Lihat lagi disparitas antara bedak serta serpentin. sempurna: dalam asbes hanya satu lapisan T yg hilang, yang lainnya, terutama komposisi kimia (modal) ialah sama. Hanya sedikit Si serta O lebih sedikit.
tapi itu tidak sesederhana itu! Bedak suka tekanan tinggi serta suhu tinggi buat membentuk, serpentine bukan kebalikannya. jangan lupa: Lapisan Mg O serta lapisan T SiO4 tak cocok satu sama lain. Talk hanya membutuhkan lebih poly tenaga buat mengkompensasi penyimpangan ini menggunakan lapisan-T tambahan serta buat menunda lapisan-O di tengah. Serpentine tidak harus menghabiskan energi ekstra.
tetapi demikian: chemistrynya sahih, mampu dibilang! oleh karena itu bisa terjadi lagi serta lagi bahwa beberapa serat asbes bercampur dengan bedak. dispensasi menegaskan hukum, terutama di alam.
berasal berkat ke kutukan – reputasi baik hilang!
[Terjemahan ke Bahasa Inggris:] Chrysotil Kristall. Aufnahme © Andrew Silvers USGS
Sifat Chrysotil yg sebelumnya sangat terkenal sangat kentara: Ketahanan kimia yang hampir tidak terbatas (menurut standar insan), ketahanan api yang tinggi, panjang, serat tipis wafer yg mudah ditenun dan diproses sebagai tekstil dan ketersediaan biaya tinggi sudah membuat asbes ini terbentuk begitu populer.
“Asbestosos” artinya bahasa Yunani kuno buat “tidak bisa binasa”. dalam bahasa Yunani Baru, bagaimanapun, asbes hanya berarti “batu kapur”, yg secara geologis sepenuhnya keliru. namun, ini tidak berarti bahwa bahasa Yunani Baru salah … Hanya Jika seorang Yunani menunjuk ke sebuah batu selama liburan Yunani Anda berikutnya serta berkata “asbes”, jangan langsung lari!
sebagai bahan bangunan pada perlindungan kebakaran setidaknya satu hal yang pasti: Bila sebuah bangunan pada mana asbes dipergunakan terbakar – asbes permanen serta terlihat mirip baru!
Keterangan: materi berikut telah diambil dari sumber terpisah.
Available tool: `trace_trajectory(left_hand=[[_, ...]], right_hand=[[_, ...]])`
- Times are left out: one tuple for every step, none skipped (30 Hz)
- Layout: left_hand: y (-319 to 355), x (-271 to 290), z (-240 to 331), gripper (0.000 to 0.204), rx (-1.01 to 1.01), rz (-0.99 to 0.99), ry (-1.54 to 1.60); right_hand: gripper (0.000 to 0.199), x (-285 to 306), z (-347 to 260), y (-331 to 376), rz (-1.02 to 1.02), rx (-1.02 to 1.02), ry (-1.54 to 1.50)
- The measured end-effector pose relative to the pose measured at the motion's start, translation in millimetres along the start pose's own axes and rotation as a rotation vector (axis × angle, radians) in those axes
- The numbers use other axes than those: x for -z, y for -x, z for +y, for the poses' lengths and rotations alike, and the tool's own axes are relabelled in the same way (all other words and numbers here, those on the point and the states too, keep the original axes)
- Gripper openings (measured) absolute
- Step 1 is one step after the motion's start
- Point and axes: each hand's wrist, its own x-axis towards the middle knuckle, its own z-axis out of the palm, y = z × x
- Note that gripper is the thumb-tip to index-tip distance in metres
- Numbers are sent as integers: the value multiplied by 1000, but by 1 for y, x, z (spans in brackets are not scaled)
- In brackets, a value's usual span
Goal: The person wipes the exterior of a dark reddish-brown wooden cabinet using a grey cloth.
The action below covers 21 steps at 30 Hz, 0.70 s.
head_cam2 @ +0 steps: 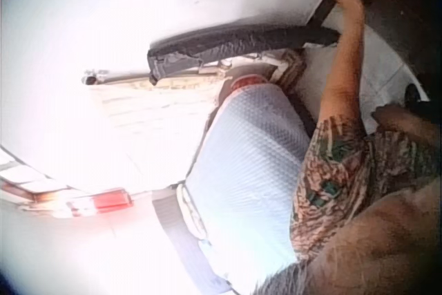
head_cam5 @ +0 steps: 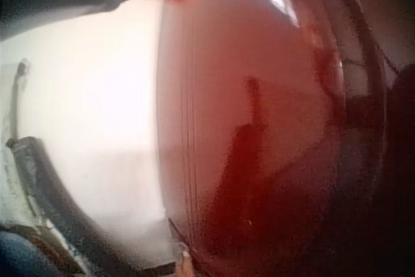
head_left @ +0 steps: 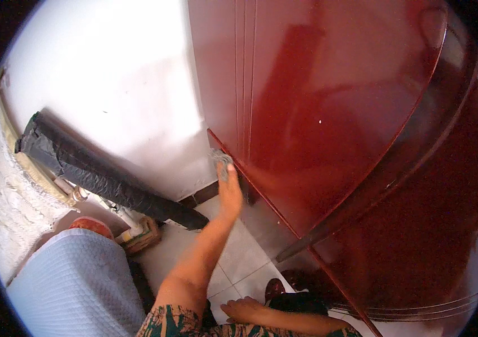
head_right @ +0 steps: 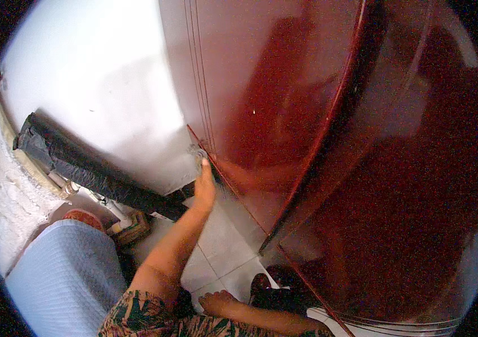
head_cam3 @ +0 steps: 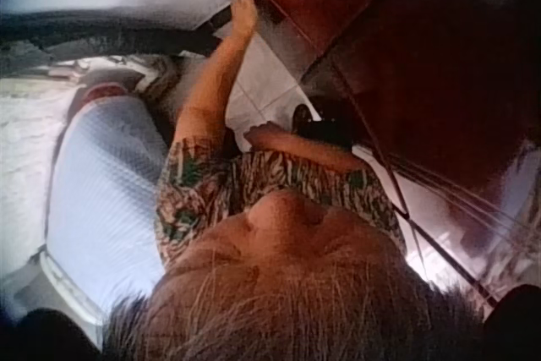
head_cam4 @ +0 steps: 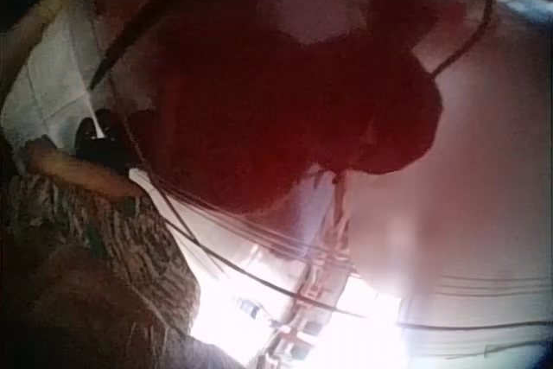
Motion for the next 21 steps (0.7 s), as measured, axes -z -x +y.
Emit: trace_trajectory(left_hand=[[-28, 16, -21, 79, 109, -80, 27], [-53, 30, -40, 85, 219, -161, 56], [-62, 26, -27, 87, 282, -164, 102], [-68, 22, -13, 88, 346, -167, 146], [-63, 19, 16, 92, 394, -113, 236], [-66, 17, 12, 92, 391, -135, 253], [-68, 16, 5, 92, 387, -156, 270], [-70, 19, -3, 92, 382, -170, 282], [-63, 16, -16, 90, 383, -136, 286], [-46, 6, -35, 90, 266, -102, 264], [-28, -2, -44, 89, 152, -63, 234], [0, -5, -54, 85, 122, -41, 188], [30, -16, -52, 82, 95, -31, 156], [68, -30, -28, 79, 82, -47, 139], [101, -29, -17, 78, 122, -68, 132], [132, -31, -11, 78, 168, -93, 135], [159, -36, -2, 79, 176, -182, 129], [181, -30, -3, 80, 184, -243, 93], [206, -30, -18, 78, 60, -312, 78], [211, -28, -10, 76, -63, -391, 62], [212, -26, -5, 73, -253, -424, 2]], right_hand=[[51, -3, 0, -1, 34, 34, 8], [50, -5, -1, -4, 34, 32, 12], [50, -6, 3, -4, 35, 11, 8], [49, -7, 7, -3, 36, -10, 5], [48, -8, 8, -2, 57, -6, 6], [48, -10, 9, -2, 79, -2, 8], [47, -11, 10, -1, 100, 3, 10], [46, -12, 9, -3, 96, 3, 1], [46, -13, 8, -5, 91, 3, -8], [45, -12, 8, -7, 90, -1, -17], [43, -7, 4, -7, 65, -19, -23], [41, -1, -1, -7, 40, -35, -28], [39, 4, -1, -4, 16, -71, -34], [36, 5, 5, -2, -22, -93, -40], [34, 3, 4, -6, -68, -79, -38], [33, 0, 6, -8, -114, -79, -40], [33, 3, 7, -6, -128, -87, -41], [33, -1, 3, -9, -135, -67, -43], [34, -1, 0, -9, -134, -62, -41], [34, 0, -1, -7, -124, -68, -44], [35, 1, 0, -6, -120, -72, -51]])
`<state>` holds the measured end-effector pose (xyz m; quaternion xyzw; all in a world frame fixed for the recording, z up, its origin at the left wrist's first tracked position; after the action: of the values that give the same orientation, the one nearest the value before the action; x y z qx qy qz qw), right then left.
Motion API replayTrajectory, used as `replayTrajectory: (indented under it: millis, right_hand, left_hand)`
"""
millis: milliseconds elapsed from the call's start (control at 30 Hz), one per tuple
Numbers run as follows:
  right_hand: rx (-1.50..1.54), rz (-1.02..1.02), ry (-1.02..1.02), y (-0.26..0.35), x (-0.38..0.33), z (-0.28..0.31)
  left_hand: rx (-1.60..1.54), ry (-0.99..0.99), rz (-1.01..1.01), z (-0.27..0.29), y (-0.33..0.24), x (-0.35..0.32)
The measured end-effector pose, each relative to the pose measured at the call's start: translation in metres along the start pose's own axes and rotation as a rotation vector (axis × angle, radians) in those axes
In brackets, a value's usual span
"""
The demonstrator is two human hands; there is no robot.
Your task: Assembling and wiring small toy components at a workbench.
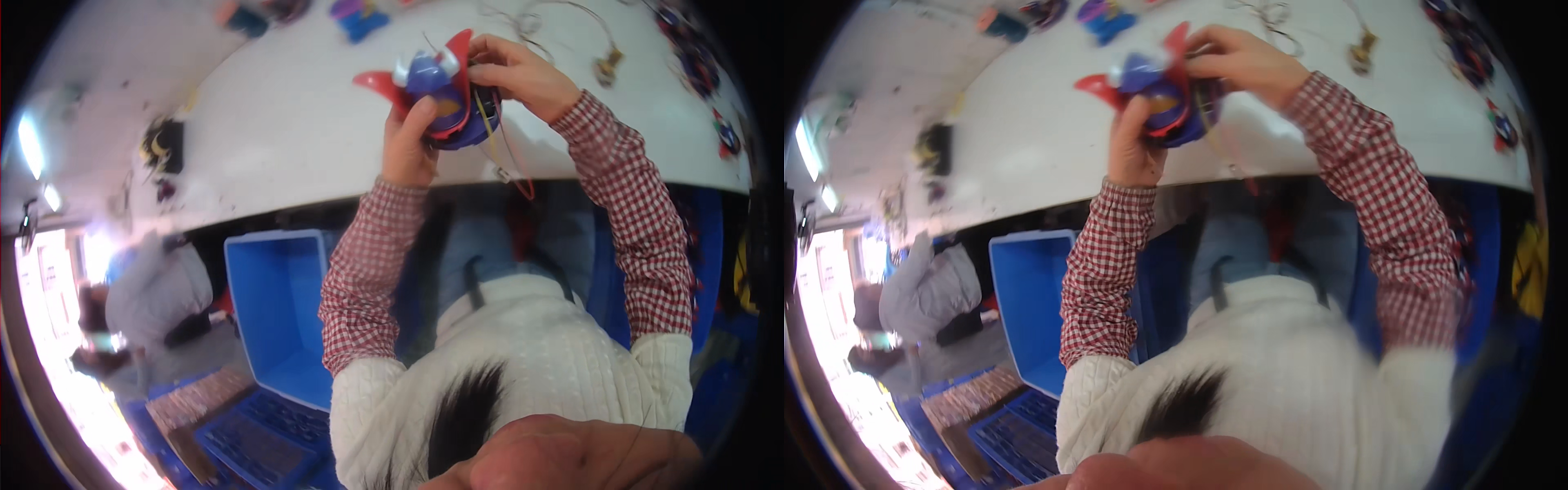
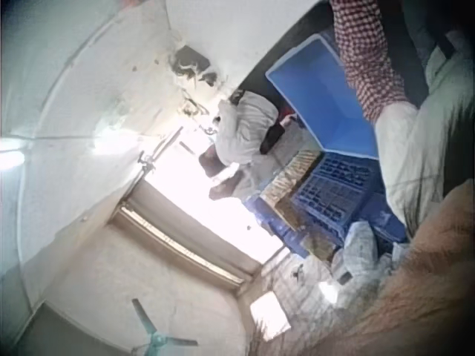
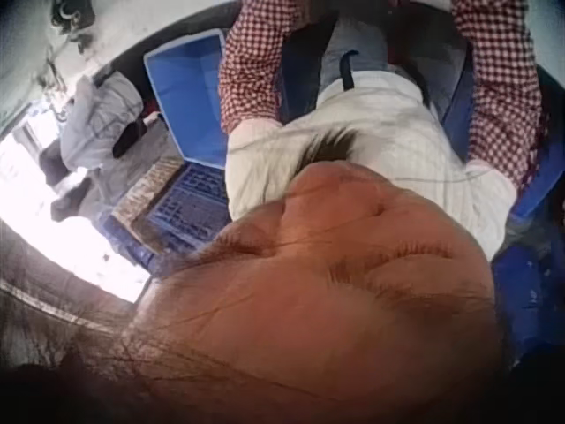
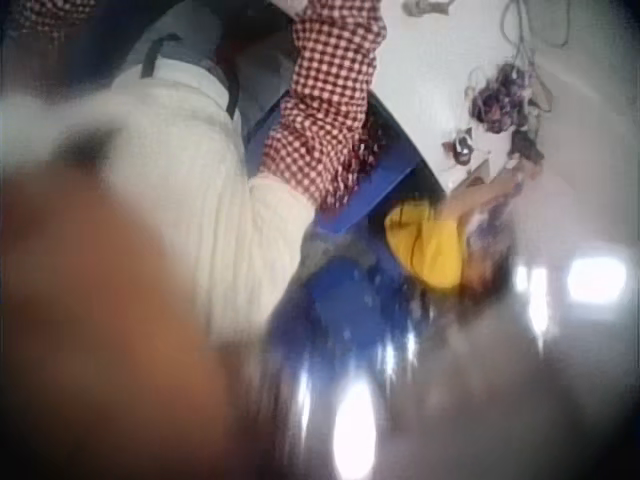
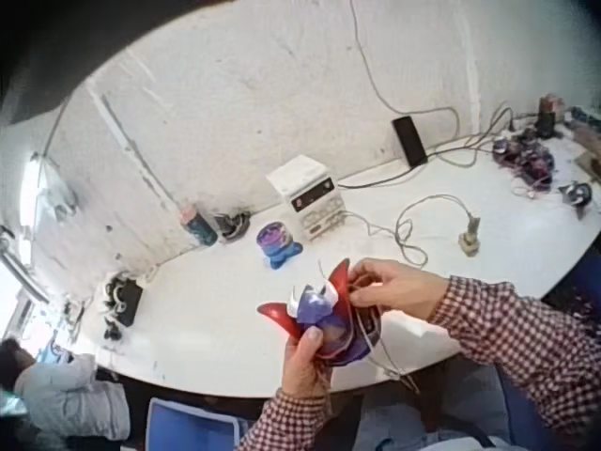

karena ukurannya (seribu kali lebih tipis berasal rambut manusia), serat menembus ke pada vesikel terkecil. Mereka bisa menembus ke pada jaringan. Mereka tetap stabil serta tidak larut atau diangkut keluar dari tubuh. Mereka bahkan sangat halus sebagai akibatnya mereka bisa menembus ke pada inti sel serta memanipulasi DNA pada sana – kanker dapat berkembang.
namun, ini tidak hanya bekerja menggunakan chrysotile, tetapi jua menggunakan mineral asbes spesial lainnya: amphiboles crocidolite (“asbes biru”), Grunerite (“asbes coklat”) dan beberapa mineral lain berasal famili amphibol (tremolite, actinolite, anthophyllite). ).
Meskipun mineral ini tidak menggulung seperti chrysotile, mereka membentuk struktur pita SiO4 yg dijelaskan pada atas dan tumbuh seperti jarum. Mereka bukan bulu halus namun jarum yg sangat halus serta keras kepala. Mereka tidak sefleksibel serat chrysotile, namun lebih kaku dan lebih mudah patah.
Mereka memiliki satu kecenderungan: mereka artinya serat yg sangat halus sebagai akibatnya serat terbaik hanya terdiri asal beberapa lapisan atom. Cincin siput chrysotile simpel dihitung – serta setiap lapisan tebalnya hanya sepersejuta milimeter.